Sherrine smiled and colored. "No. I was one of the rescuers."

"I see." Hugh's arm swept in a circle. "Well, welcome all!" Others came from out of the shadows beyond the entryway. Many people, some in armor. "You have friends?"

"Yes. I'll go for them," Sherrine said, but she didn't move at once. "Hugh, if the locals are hanging scientists, are you safe here?"

Hugh's face closed like a wall… and then he said, "We are safe indeed. I am Duke Hugh Bloodcup because I was King Hugh of the Middle Kingdom six years ago. The locals--the Downers-they hanged four scientists here, once.

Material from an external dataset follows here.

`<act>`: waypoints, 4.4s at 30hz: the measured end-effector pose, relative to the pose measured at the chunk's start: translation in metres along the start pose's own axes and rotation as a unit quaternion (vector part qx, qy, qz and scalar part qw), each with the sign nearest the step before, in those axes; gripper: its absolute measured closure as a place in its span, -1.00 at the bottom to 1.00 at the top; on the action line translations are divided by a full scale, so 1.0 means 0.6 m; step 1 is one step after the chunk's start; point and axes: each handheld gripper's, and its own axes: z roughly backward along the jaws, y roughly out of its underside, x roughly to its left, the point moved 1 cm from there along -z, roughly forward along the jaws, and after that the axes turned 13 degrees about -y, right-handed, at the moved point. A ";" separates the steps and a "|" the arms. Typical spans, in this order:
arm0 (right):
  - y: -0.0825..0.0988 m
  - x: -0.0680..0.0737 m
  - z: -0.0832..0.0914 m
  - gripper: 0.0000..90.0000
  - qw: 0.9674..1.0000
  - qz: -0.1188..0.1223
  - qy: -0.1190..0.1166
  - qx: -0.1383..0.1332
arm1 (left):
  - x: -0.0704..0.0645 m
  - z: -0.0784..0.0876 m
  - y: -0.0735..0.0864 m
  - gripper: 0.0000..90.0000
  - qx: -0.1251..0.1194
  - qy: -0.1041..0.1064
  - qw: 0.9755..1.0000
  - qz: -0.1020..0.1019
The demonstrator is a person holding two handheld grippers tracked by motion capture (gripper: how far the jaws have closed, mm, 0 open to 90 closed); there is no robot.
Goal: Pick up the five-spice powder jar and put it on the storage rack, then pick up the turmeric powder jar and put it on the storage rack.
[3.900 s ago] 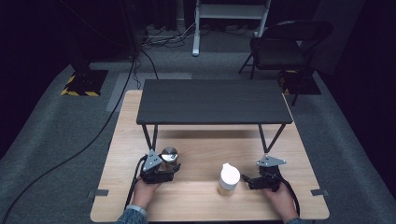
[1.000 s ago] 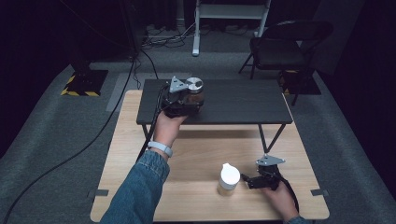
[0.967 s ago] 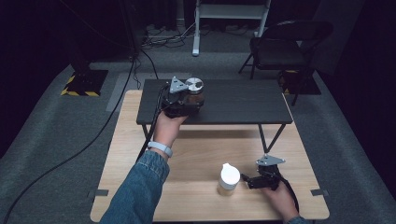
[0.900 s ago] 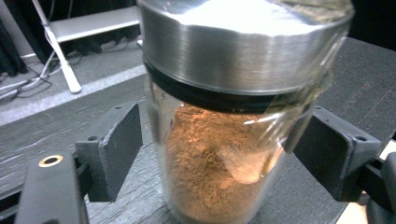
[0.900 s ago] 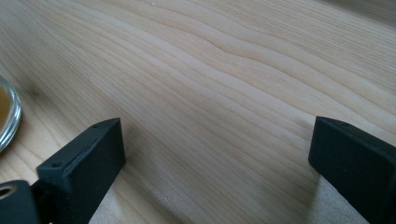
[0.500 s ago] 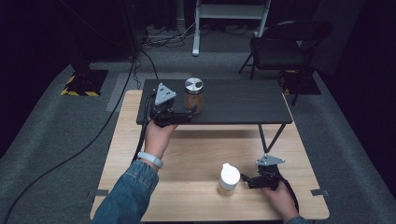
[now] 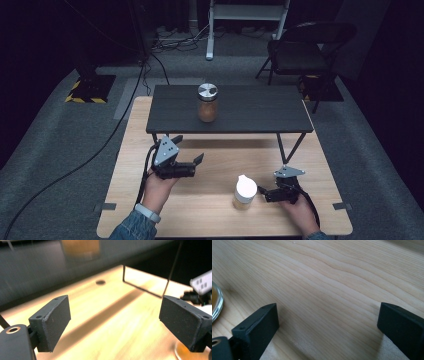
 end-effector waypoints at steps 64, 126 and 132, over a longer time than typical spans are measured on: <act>-0.005 0.010 -0.008 -0.93 1.000 -0.009 0.010 -0.002 | -0.030 -0.086 0.100 -0.91 0.222 -0.020 0.974 -0.032; -0.003 0.019 -0.007 -0.93 1.000 -0.011 0.021 -0.003 | -0.027 -0.087 0.099 -0.95 0.226 -0.019 0.973 -0.032; 0.009 0.028 0.012 -0.93 0.999 0.008 0.022 -0.047 | -0.027 -0.086 0.099 -0.93 0.224 -0.022 0.974 -0.031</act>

But when others came to disturb us, we buried those bodies and replaced them. The locals see four bodies hanging from the Arch. They never think to examine them, to see if they've been cycled. But there are rumors enough to protect us, and if they won't--"

"Yes. I see. Your Grace, Alex MacLeod will need to sit even in your presence--"

"Yes, of course. A chair for our saintly guest! And an escort for Lady Sherrine!"

CHAPTER SIXTEEN

The Last Shuttle

"I tell you, Captain," Lieutenant Billings insisted, "something is going on. There's been increased activity in the fannish underground over the past few days. Weird activity."

Lee Arteria nodded to the AP lieutenant standing stiffly before the desk; reached out and rifled through the thick stack of reports. "Yes. Though how can you tell when fannish activity is weird?"

"They've been quiet for so long. The timing must be significant, wouldn't you agree, ma'am?"

"True."

"Someone must be hiding the spacemen, or we would have found them by now."

"But sci-fi fans? Really, Lieutenant. Could a bunch of nerds and geeks have slipped the aliens past the search parties on the Ice? With virtually no notice, mind you." She grinned. "Maybe the Ice Folk have them."

Billings made a face. "Ice Folk. Supermarket tabloid nonsense. A newly evolved race of humans who can live naked on the Ice? And there's that Sherrine Hartley. She never reported back to work. And her boyfriend with the maroon van called in to report he has typhus. Typhus! And vanished. Captain Arteria, this other fannish activity must be related to the spacemen, too."